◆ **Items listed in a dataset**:

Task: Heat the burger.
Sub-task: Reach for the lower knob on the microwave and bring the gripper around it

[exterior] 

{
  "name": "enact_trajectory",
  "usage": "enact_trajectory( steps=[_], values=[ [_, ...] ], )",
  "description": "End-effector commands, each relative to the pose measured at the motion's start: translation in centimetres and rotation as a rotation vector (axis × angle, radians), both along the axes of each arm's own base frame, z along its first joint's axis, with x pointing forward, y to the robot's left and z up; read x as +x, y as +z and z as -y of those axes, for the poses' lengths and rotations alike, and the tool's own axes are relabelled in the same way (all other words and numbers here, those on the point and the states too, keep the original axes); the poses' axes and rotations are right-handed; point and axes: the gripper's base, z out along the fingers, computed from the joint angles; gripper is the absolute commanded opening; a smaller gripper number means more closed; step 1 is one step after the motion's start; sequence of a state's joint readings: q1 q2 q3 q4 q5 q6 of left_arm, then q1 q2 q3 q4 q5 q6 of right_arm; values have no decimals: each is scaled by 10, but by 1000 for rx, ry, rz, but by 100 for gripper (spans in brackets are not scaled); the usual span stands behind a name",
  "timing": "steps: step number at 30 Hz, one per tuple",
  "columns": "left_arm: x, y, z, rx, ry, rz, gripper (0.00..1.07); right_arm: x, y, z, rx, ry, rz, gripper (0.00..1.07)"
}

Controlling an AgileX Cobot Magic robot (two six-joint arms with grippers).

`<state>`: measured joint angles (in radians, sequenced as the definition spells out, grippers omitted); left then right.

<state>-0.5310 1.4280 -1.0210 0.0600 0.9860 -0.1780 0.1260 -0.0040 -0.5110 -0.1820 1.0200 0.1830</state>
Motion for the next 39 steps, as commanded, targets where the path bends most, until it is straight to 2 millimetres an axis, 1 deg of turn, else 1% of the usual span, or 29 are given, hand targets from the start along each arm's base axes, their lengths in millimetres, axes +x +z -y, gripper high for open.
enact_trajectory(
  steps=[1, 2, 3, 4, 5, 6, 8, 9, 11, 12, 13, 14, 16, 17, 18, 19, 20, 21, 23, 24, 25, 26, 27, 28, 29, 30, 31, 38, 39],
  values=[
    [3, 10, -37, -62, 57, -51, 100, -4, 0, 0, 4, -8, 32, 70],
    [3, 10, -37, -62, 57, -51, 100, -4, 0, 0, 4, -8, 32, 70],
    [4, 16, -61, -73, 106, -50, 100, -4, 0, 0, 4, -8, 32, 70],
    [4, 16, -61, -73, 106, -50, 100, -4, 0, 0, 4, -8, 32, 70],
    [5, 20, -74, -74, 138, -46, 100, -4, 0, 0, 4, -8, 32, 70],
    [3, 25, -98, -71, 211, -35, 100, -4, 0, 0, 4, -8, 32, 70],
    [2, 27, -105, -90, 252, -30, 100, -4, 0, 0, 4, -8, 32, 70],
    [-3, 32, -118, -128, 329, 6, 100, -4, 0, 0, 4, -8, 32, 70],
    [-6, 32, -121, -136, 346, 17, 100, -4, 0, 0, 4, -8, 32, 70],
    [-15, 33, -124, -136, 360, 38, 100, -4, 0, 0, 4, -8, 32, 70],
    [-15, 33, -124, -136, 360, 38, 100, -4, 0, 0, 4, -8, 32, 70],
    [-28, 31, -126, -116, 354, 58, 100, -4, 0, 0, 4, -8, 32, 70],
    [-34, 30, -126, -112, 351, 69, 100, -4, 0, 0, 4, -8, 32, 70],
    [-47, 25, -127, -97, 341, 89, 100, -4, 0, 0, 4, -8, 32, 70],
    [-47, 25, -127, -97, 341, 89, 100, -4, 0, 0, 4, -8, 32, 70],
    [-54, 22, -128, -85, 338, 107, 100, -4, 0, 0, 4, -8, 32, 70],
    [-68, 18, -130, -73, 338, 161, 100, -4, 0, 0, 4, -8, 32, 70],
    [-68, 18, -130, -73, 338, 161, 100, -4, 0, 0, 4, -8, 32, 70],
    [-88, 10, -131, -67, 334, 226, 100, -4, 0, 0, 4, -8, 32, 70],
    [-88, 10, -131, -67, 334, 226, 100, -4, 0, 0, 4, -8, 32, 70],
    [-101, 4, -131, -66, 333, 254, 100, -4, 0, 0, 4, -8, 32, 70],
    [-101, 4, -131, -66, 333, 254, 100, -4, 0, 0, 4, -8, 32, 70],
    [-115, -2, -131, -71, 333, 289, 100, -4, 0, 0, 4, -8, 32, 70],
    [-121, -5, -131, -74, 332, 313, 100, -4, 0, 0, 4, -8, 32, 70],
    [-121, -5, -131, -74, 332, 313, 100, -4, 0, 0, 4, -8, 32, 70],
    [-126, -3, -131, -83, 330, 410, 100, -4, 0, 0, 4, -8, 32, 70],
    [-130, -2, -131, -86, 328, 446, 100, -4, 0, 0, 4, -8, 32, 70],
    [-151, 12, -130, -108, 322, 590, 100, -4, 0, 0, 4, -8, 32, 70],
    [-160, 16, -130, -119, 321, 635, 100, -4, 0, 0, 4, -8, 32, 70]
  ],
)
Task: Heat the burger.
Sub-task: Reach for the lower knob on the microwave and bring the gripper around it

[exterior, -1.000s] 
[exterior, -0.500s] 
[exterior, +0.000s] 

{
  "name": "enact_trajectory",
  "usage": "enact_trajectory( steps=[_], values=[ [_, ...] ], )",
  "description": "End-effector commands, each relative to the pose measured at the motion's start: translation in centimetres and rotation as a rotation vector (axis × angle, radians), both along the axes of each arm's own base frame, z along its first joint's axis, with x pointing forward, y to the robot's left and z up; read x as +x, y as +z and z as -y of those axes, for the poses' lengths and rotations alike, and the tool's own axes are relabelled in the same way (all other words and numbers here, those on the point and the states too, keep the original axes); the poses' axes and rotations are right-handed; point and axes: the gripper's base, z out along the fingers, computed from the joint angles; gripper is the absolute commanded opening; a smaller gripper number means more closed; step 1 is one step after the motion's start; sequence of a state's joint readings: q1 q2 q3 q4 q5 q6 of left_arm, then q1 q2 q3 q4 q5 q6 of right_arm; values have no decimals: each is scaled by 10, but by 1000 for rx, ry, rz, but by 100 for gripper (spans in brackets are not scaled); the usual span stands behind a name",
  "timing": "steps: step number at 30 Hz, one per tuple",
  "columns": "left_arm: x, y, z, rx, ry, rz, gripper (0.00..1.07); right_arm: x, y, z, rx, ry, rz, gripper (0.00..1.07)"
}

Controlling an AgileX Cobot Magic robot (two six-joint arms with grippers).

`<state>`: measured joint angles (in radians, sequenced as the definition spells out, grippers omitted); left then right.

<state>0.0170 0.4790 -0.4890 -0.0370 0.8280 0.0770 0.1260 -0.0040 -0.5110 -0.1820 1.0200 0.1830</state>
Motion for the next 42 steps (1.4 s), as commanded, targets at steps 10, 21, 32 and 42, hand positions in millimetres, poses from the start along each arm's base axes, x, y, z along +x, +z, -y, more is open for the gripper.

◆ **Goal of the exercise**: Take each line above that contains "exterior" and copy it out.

◆ **Exercise result**:
[exterior] 
[exterior, -1.000s] 
[exterior, -0.500s] 
[exterior, +0.000s] 

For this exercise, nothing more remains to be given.